The pandemonium leads to frayed patience and irate travellers in the Arrivals Hall.
“There was no cueing system. Everyone was allowed to push in. A nationality from an eastern bloc area wouldn’t wait… I came here for R&R to stand watching as they wouldn’t queue and walked up the ‘officials’ lane and were served – in my total amazement - by the immigration officer.
“The officer allowed over 30 people through right next to me. Shocking was understatement. I won’t be rushing back here!”
The ongoing bumbling of the Immigration Bureau, which is a division of the Royal Thai Police, being unable to sort out the immigration delays dates back to Prime Minister Gen Prayut Chan-o-cha declaring the new International Terminal officially open on Sept 16.

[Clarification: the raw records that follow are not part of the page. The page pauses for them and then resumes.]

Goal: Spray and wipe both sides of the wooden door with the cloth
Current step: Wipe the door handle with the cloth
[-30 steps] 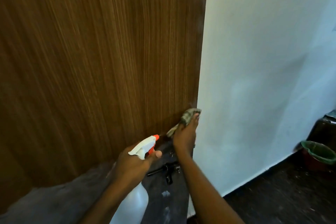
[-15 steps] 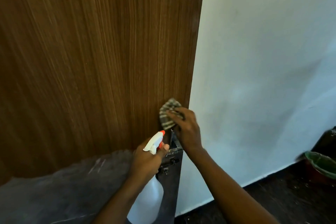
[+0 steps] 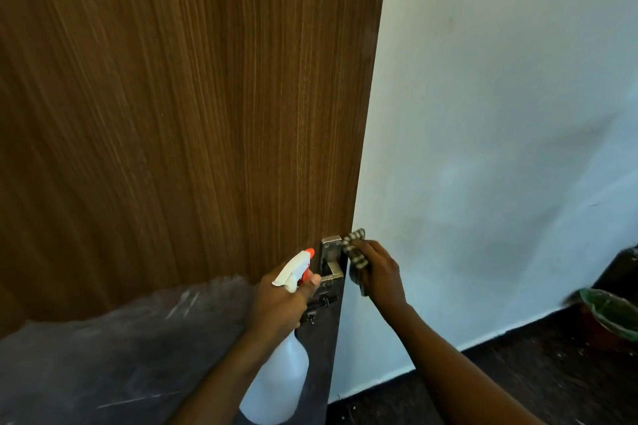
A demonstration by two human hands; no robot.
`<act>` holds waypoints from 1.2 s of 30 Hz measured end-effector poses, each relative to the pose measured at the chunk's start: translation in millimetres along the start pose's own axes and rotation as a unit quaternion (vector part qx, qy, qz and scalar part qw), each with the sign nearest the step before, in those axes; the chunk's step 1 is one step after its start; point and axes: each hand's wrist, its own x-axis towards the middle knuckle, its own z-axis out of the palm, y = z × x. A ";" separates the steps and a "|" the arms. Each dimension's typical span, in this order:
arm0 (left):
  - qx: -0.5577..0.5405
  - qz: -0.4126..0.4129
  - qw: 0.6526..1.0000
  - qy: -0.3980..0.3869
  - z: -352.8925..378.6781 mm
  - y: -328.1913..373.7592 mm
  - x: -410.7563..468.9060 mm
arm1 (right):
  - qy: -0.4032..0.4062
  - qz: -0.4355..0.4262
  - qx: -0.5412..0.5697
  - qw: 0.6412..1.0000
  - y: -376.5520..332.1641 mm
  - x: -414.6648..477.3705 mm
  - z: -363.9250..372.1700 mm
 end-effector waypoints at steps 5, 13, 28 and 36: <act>0.018 -0.005 1.000 -0.025 14.9 -9.6 3.2 | 0.057 0.118 0.115 0.985 -21.6 20.4 -2.0; 0.008 -0.064 0.998 -0.022 38.3 -15.2 13.8 | -0.010 0.152 0.087 0.984 -7.3 -29.6 26.5; 0.079 -0.071 0.994 0.025 49.7 -16.0 13.5 | -0.038 0.248 0.121 0.960 -12.9 -44.3 30.9; 0.144 -0.072 0.984 0.075 48.0 -13.4 2.0 | 0.056 0.231 0.154 0.959 -38.1 -6.7 5.7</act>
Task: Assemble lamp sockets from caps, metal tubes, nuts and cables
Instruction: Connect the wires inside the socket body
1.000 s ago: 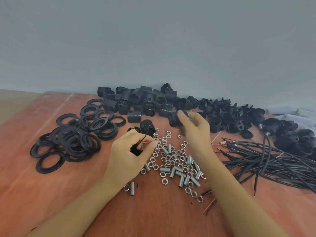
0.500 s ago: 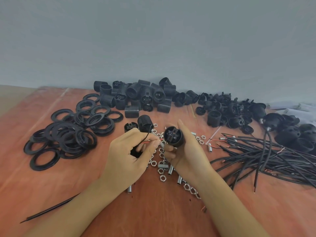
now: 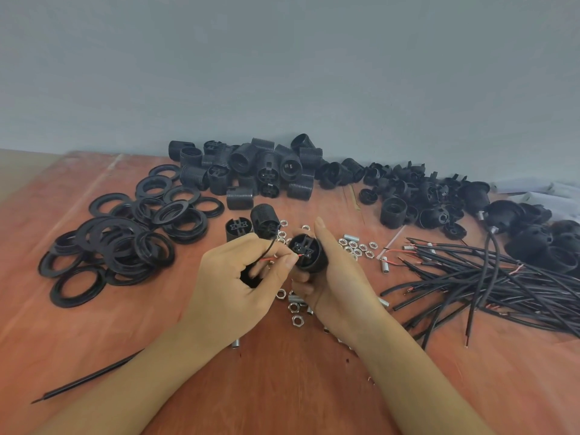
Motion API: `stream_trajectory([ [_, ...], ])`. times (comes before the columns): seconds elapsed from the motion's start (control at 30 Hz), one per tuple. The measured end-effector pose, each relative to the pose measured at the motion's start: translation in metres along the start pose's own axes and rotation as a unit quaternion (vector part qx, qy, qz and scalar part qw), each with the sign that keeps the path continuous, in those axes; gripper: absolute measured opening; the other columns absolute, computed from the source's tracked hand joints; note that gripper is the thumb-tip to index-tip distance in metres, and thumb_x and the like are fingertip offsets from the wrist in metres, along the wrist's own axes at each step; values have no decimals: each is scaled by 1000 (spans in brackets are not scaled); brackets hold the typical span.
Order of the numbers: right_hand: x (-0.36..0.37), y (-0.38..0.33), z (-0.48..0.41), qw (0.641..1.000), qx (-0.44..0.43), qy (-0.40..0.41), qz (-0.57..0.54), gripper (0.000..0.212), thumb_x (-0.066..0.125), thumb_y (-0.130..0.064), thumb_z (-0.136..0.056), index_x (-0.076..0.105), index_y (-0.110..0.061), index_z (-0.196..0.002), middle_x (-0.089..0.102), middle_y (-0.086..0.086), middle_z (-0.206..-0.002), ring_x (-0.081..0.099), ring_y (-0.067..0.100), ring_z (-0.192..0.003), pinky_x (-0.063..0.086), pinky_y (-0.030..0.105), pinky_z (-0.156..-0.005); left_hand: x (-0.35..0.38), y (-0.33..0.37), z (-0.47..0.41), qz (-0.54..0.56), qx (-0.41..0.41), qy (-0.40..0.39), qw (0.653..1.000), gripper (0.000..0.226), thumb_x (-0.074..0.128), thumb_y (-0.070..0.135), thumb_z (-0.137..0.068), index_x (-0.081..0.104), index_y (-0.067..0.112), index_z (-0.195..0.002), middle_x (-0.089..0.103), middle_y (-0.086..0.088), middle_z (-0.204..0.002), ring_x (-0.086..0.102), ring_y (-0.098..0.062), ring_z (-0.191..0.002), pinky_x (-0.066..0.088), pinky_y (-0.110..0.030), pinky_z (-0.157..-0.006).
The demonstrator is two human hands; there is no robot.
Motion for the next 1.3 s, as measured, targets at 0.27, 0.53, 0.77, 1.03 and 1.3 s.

In open acknowledgement of the howling delays tourists must suffer before they can begin their holiday in Phuket, Transport Minister Lt Gen Arkhom Termpittayapaisith in less than a week after the official opening “confirmed” more officers had been posted and that new immigration-processing computer terminals were on their way in a public declaration that the problem had been solved. (See story here.)
As recently as Dec 1, Immigration Bureau Chief Pol Maj Gen Nathathorn Prousoontorn was in Phuket in person to warn immigration officials to “be prepared” for a busy influx of tourists this tourism high season.
However, Gen Nathathorn made no mention of any measures taken to reduce the delays at the airport. (See story here.)